Look at each line below and count those with the word "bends"; the answer is that number only.

Items from a data source:
──────
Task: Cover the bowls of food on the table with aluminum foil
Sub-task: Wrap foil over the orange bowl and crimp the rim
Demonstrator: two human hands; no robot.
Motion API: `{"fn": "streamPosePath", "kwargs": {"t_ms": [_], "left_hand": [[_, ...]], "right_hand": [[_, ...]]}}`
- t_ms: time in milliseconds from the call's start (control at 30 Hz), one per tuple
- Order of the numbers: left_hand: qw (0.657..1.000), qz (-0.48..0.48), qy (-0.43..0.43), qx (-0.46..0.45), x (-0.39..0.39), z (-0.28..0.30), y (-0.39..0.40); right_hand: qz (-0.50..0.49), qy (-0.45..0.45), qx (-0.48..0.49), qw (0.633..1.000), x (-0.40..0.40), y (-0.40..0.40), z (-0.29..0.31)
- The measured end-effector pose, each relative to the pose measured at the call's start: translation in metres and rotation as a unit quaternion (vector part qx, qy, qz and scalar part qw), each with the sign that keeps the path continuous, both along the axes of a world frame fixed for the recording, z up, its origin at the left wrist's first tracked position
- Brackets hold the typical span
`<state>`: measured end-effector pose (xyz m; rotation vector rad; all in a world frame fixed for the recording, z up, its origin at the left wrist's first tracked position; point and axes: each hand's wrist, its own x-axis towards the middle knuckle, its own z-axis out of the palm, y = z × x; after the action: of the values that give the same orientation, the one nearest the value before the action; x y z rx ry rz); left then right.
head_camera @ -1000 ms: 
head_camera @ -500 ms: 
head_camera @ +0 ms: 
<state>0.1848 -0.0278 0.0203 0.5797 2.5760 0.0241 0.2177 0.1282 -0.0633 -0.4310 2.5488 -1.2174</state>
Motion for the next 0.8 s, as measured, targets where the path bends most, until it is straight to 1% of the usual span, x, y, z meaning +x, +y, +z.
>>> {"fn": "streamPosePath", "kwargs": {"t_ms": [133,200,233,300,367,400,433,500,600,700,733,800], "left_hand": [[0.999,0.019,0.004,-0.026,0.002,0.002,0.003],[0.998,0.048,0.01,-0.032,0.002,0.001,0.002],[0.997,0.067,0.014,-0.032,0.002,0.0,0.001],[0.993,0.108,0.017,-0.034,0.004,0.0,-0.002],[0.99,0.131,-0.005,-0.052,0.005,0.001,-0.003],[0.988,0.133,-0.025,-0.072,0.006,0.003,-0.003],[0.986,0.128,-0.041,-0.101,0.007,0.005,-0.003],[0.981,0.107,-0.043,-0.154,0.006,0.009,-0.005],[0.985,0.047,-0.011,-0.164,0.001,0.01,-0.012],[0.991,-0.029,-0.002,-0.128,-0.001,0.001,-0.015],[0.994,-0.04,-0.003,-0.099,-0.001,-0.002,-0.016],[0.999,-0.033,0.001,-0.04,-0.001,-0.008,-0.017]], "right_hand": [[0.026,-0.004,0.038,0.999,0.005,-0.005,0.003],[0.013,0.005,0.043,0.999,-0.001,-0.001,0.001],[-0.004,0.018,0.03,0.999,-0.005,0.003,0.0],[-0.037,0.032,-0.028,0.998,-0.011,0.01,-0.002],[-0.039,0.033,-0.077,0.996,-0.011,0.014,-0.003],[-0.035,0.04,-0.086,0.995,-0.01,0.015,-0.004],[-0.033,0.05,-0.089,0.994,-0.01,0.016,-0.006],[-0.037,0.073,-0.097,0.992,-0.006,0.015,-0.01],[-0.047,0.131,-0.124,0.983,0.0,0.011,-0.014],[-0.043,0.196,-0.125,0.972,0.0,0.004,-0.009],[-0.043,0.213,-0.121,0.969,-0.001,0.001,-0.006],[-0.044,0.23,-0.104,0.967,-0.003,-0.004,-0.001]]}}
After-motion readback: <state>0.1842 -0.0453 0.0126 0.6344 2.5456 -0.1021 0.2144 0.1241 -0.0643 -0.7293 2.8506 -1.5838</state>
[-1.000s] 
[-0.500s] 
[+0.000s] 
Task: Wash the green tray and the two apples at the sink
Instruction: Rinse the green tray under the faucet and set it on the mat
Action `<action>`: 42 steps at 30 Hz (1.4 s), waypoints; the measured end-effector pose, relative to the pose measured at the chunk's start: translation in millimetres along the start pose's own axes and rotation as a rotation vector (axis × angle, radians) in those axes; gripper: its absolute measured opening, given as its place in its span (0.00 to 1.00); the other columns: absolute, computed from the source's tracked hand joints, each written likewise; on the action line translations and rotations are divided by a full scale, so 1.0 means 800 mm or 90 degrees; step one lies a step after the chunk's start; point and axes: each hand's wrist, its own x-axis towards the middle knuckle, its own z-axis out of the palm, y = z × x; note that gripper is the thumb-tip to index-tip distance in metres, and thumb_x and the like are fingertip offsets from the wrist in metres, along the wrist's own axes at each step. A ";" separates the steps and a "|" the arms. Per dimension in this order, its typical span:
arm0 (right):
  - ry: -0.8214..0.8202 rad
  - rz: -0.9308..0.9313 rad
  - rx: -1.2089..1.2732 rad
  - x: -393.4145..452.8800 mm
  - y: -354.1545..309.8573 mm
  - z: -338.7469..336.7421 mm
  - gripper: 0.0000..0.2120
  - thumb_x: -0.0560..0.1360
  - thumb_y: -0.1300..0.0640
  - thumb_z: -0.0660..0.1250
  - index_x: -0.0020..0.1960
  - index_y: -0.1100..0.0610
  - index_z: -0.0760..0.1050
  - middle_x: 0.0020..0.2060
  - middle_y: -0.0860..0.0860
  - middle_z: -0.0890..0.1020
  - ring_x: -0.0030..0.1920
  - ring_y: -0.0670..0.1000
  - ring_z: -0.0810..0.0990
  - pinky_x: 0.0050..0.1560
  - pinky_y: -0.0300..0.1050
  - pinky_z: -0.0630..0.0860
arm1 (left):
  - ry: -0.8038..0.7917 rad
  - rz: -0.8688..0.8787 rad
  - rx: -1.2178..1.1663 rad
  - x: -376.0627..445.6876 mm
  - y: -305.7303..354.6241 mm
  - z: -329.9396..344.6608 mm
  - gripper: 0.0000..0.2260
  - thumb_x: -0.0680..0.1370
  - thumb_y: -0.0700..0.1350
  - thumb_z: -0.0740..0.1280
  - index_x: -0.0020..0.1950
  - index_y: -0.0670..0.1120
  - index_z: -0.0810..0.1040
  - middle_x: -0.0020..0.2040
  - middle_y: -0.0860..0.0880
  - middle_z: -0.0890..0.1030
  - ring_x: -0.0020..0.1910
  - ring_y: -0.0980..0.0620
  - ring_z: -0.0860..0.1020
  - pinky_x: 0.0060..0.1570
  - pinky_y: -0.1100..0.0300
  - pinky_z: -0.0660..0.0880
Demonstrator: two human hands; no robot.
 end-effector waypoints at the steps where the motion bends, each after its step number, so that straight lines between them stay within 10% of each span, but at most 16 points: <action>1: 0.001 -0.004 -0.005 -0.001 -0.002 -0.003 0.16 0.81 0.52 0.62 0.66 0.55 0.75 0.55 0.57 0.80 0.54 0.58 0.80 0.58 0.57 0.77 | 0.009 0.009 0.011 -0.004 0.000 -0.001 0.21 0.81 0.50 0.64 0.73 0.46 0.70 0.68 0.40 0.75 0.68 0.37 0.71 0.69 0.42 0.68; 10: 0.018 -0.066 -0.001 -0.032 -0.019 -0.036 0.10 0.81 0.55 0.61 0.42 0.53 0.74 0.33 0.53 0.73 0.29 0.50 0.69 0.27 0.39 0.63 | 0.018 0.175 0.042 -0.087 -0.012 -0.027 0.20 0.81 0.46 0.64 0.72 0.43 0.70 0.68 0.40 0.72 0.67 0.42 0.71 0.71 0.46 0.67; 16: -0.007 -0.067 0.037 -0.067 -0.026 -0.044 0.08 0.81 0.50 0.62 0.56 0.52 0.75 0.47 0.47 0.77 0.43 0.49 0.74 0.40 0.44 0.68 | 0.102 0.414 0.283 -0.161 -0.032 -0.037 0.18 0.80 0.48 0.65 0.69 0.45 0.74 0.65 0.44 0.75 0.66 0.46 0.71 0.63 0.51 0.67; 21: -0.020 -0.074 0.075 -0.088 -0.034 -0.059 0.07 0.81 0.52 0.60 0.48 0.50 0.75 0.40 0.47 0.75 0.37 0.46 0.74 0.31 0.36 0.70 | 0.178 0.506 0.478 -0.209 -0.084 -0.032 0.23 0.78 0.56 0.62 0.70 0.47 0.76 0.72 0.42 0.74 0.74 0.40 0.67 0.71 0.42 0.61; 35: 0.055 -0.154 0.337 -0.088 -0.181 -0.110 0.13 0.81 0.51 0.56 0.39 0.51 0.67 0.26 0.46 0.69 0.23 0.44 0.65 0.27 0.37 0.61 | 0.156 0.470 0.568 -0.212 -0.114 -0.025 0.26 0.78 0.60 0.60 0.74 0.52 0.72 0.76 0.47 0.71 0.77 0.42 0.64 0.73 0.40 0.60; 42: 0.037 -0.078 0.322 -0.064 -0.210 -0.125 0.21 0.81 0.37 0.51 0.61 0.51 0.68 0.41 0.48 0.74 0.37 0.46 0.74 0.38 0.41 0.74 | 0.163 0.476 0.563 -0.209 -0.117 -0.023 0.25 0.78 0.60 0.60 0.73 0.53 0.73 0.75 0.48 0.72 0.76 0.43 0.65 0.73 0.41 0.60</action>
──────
• Solution for this problem:
2